Pursuant to the terms of the License Agreement, Falsetti granted to Cody and its
“agents, subsidiaries, affiliates, licensees, successors, and assigns” the right to record and
use Falsetti’s name, likeness, exercise routines and related materials for its online videos.
License Agreement § 1.a. Cody agreed not to use these materials in a manner intended to
harm Falsetti’s reputation. Id. § 1.b. The License Agreement contains a confidentiality
provision by which Falsetti agreed to not to disclose Cody’s or its affiliate entities’
business plans and related information without Cody’s prior written consent. Id. § 5.
The License Agreement also contains a choice-of-law clause providing that it is governed
by the law of the state of Washington in addition to a forum-selection clause providing
that “[e]xclusive jurisdiction of all disputes hereunder will lie in the state and federal
courts sitting in King County, Washington.” Id. § 5.
ALO is a distributor and retailer of yoga apparel based in the City of Commerce,
California.
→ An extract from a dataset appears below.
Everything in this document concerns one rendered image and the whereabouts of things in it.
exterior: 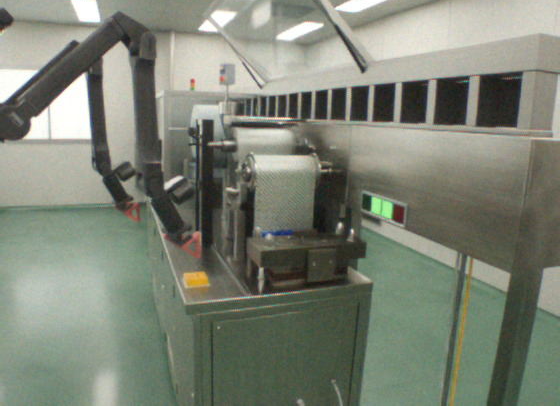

The complaint alleges that ALO’s products “reflect its focus on yoga and
healthy and fit lifestyles commonly associated with California.” Compl. ¶ 7. Falsetti
states she believes that ALO sells fitness apparel to smaller-bodied persons, which is
incompatible with her brand image. Falsetti Decl. ¶ 6. ALO’s co-founder and copresident, Marco DeGeorge (“DeGeorge”), states that on August 28, 2017, ALO
“purchased the stock of Cody.” Dkt. 18, Declaration of Marco DeGeorge (“DeGeorge
Decl.”) ¶ 4. ALO submitted a copy of the relevant Merger Agreement, which indicates
that ALO acquired Cody through a reverse triangular merger governed by Delaware law:
ALO formed a wholly-owned subsidiary, UpDog Sub, Inc., which then merged with
Cody, leaving Cody as the surviving entity and now wholly-owned subsidiary of ALO.
See dkt. 36 (“Merger Agreement”). DeGeorge states that “Cody is still run as a separate,
independent business. Cody exists as a separate legal entity, as does ALO.” Id. ¶ 5.
In the Washington action, Cody alleges that its representative advised Falsetti
about its acquisition by “another entity” on or about September 27, 2017, and that Falsetti
agreed to maintain the confidentiality of this information consistent with her obligations
under the License Agreement. Dkt. 12, Mot., Ex. B (“W.D. Wash. Compl.”) ¶ 13.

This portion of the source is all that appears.